The tail-skid mechanism is then connected to the aircraft frame at points C and D using two HINGE connectors. The air frame is modeled with two BEAM connectors connecting points C and D to the center of gravity of the airplane. Since both the actuator and the large cylinder consist of two display bodies, additional connectors are necessary to constrain the relative motion between them. For this purpose a SLIDE-PLANE connector element and an ALIGN connector element are defined between points A and D, and an ALIGN connector element is defined between points D and G.
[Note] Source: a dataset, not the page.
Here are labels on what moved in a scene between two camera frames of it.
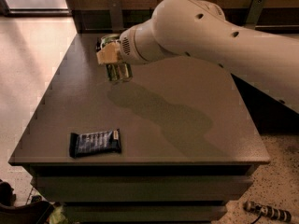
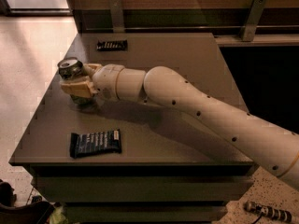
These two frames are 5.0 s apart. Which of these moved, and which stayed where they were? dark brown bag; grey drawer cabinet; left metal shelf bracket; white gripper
Moved: white gripper
Stayed: left metal shelf bracket; grey drawer cabinet; dark brown bag
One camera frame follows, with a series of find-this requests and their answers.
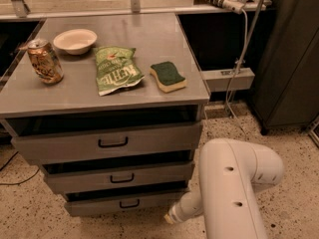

In the kinematics analysis the position of the aircraft is fixed; the contraction of the actuator, which is realized through prescribed connector displacement of the AXIAL connector, moves the mechanism from the deployed to the stowage position. In the tail strike analysis the over-rotation of the airplane is modeled by allowing the airplane to be in free motion and applying an initial rotating velocity to it. During the strike the direction of the reaction of the ground to the airplane is assumed to remain fixed. As a result the reaction force is modeled by applying a fixed boundary condition at point F in a local coordinate system that will generate a reaction at an angle of 10 degrees with the 2-axis. The actuator is fixed during the strike, while the large cylinder is compressed. The large cylinder will absorb energy until it stops after being compressed 4 inches. This physical behavior of the large cylinder is modeled using the *CONNECTOR ELASTICITY, *CONNECTOR DAMPING, and *CONNECTOR STOP options. Separate models include friction, plasticity, and damage in the connectors.

Results and discussion

A sequence of the deformed tail-skid mechanisms in the kinematics analysis is shown in Figure 4.1.5–2. By visual inspection it can be observed that the connector elements are enforcing the correct kinematic constraints. Some of the numerical results for the tail strike analysis are shown in Figure 4.1.5–3 and Figure 4.1.5–4. Figure 4.1.5–3 shows the total, elastic, and viscous force of the AXIAL connector that models the mechanical behavior of the large cylinder. Figure 4.1.5–4 shows the relative distance between points G and D. The sudden changes of the connector force and displacement shown in both figures are due to the large cylinder reaching its maximum contraction (modeled using the *CONNECTOR STOP option) during tail strike.

Input files

tail_kinematics.inp

Kinematics analysis.

tail_strike.inp

Tail strike analysis.

tail_strike_fric.inp

Tail strike analysis with friction.

tail_strike_exp_fric.inp

ABAQUS/Explicit tail strike analysis with friction.

tail_strike_exp_fric_plas_dam.inp

ABAQUS/Explicit tail strike analysis with friction, plasticity, and damage.

tail_kinematics_model.py

Python replay file for constructing the kinematics model using ABAQUS/CAE.

tail_strike_model.py

Python replay file for constructing the tail strike model using ABAQUS/CAE.

Table

Table 4.1.5–1 Point locations in the deployed position.

Point X Y Z
A 14.95 19.62 0.00
B 14.15 10.24 0.00
C 15.29 16.13 0.00
D 0.00 0.00 0.00
E 13.69 –3.49 0.00
F 24.72 –12.24 0.00


Figures

Figure 4.1.5–1 Tail-skid mechanism model (the deployed position).

Figure 4.1.5–2 Intermediate positions of the tail-skid mechanism during tail strike.

Figure 4.1.5–3 Elastic and damping forces of the connector modeling the large cylinder.

Figure 4.1.5–4 Relative displacement of the connector modeling the large cylinder.